## WHAT YOU ARE ASKED TO DO
Your output should be everything below from the line containing "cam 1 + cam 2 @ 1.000" down to the line containing "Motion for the", both ends included, copied exactly, with pictures left out.

## DATA EXCERPT

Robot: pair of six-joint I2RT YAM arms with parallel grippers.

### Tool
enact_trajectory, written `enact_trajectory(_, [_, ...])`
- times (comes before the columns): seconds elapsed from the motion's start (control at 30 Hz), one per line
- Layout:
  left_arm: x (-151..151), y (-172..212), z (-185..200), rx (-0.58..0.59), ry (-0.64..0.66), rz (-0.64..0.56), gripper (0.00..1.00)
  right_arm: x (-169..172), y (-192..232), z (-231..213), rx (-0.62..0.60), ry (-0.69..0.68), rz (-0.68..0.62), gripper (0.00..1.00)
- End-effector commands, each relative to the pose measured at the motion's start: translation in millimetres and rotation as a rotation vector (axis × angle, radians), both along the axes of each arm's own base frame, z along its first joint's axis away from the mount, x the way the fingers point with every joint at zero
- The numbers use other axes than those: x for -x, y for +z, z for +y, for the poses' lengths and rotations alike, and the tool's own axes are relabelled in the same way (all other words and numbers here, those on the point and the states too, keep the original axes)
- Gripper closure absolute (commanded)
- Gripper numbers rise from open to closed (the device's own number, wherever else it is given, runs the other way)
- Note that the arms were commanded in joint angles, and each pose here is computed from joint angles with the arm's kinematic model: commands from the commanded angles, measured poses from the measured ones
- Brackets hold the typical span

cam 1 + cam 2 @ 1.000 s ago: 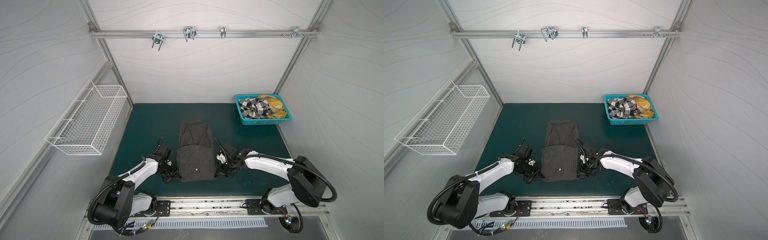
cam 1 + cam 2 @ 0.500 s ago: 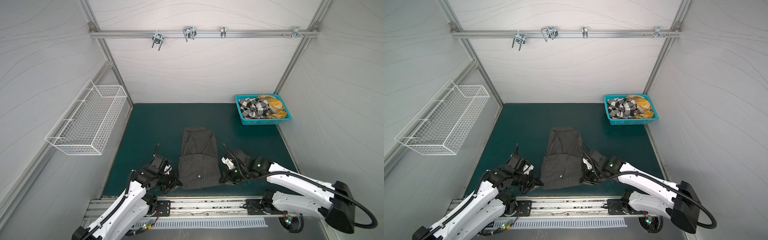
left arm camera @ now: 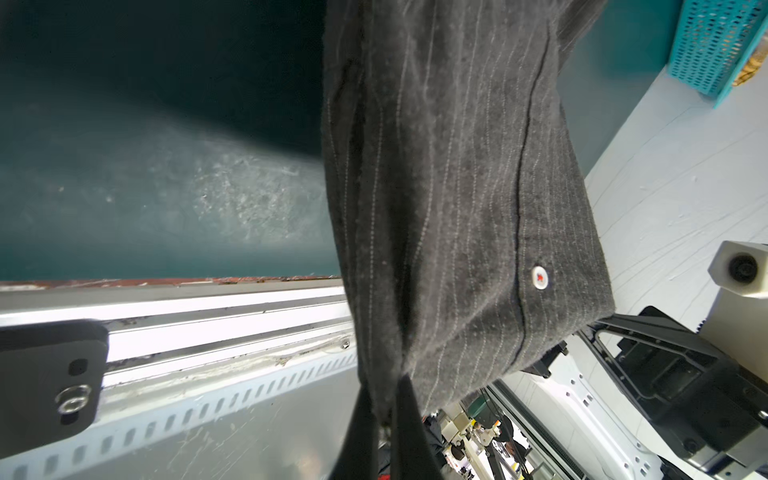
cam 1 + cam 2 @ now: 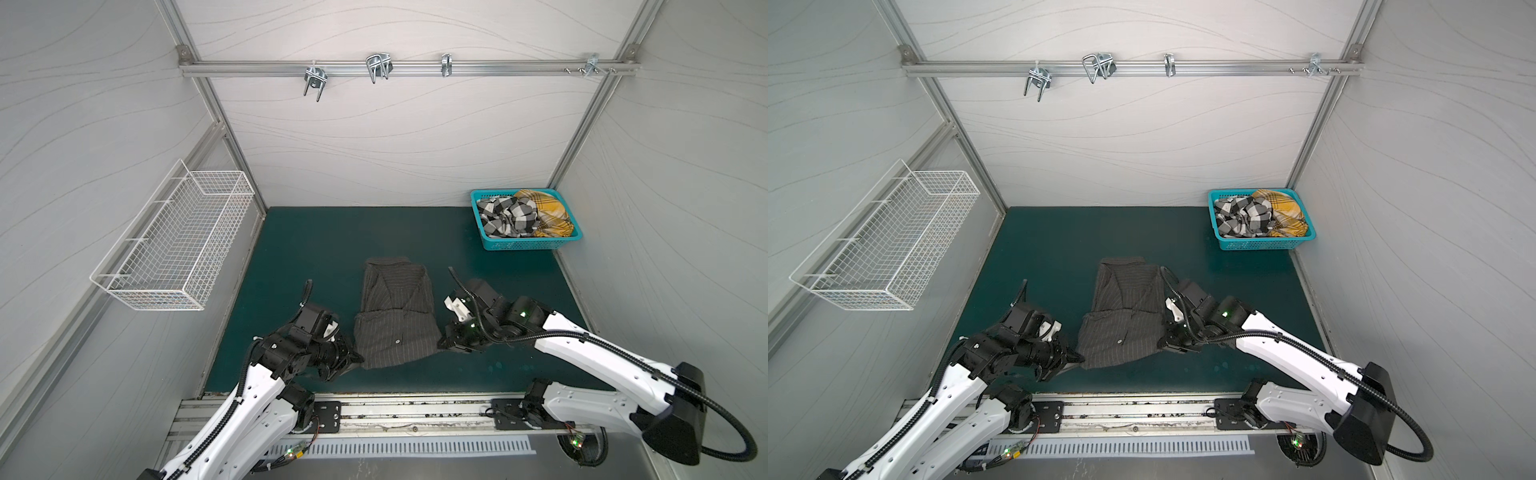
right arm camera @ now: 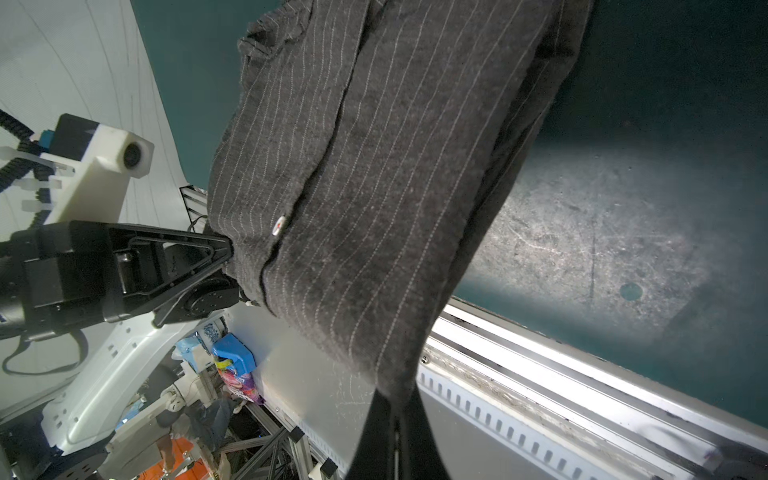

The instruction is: Fold and stack the long sleeve shirts

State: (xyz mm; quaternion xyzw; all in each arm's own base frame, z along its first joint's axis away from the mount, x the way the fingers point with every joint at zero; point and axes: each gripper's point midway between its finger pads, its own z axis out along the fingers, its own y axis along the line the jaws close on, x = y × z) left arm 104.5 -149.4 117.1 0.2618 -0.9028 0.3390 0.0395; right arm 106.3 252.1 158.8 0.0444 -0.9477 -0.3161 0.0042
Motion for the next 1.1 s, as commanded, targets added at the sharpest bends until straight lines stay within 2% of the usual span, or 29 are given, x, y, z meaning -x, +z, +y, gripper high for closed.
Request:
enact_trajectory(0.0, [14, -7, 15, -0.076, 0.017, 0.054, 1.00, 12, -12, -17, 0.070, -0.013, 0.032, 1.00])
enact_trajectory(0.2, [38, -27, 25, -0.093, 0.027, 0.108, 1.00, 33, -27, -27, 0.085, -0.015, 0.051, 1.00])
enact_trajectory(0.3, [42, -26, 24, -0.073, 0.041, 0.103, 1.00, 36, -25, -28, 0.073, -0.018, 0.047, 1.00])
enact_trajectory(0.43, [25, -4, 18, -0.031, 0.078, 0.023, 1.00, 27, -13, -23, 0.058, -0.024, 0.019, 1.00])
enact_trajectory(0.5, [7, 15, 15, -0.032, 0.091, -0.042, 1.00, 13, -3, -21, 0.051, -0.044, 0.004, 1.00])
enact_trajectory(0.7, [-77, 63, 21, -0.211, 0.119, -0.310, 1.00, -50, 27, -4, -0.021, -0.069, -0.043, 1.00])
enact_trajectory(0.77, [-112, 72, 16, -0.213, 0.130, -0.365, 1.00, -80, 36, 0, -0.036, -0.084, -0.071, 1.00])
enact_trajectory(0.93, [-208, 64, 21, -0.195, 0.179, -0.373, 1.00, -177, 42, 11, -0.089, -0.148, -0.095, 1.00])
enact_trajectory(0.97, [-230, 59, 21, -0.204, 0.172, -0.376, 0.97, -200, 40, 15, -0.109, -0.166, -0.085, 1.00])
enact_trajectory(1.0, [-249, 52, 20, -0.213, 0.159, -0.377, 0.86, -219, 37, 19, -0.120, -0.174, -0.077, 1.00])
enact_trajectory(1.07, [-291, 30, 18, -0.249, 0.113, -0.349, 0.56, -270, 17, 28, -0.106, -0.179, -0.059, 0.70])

## RESULT OF THIS TASK
cam 1 + cam 2 @ 1.000 s ago: 
cam 1 + cam 2 @ 0.500 s ago: 
left arm camera @ now: 
cam 1 + cam 2 @ now: 
right arm camera @ now: 

The instruction is: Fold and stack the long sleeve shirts

State: (xyz mm; quaternion xyzw; all in each arm's own base frame, z along its first joint's axis away from the mount, x the way the fingers point with every joint at zero; point and axes: each gripper's point midway between its finger pads, its own z axis out along the fingers, its own y axis along the line the jaws close on, x = y × z) left arm 104.5 -149.4 117.1 0.2618 -0.9028 0.3390 0.0395; right arm 106.3 252.1 158.8 0.0444 -0.9477 -0.3161 0.0042
Motion for the next 1.1 s, as commanded, targets added at the sharpest bends until straight lines stay within 2% of the usual span, or 29 are given, x, y, z meaning -x, +z, +y, gripper high for closed.

The exercise asks for nothing more.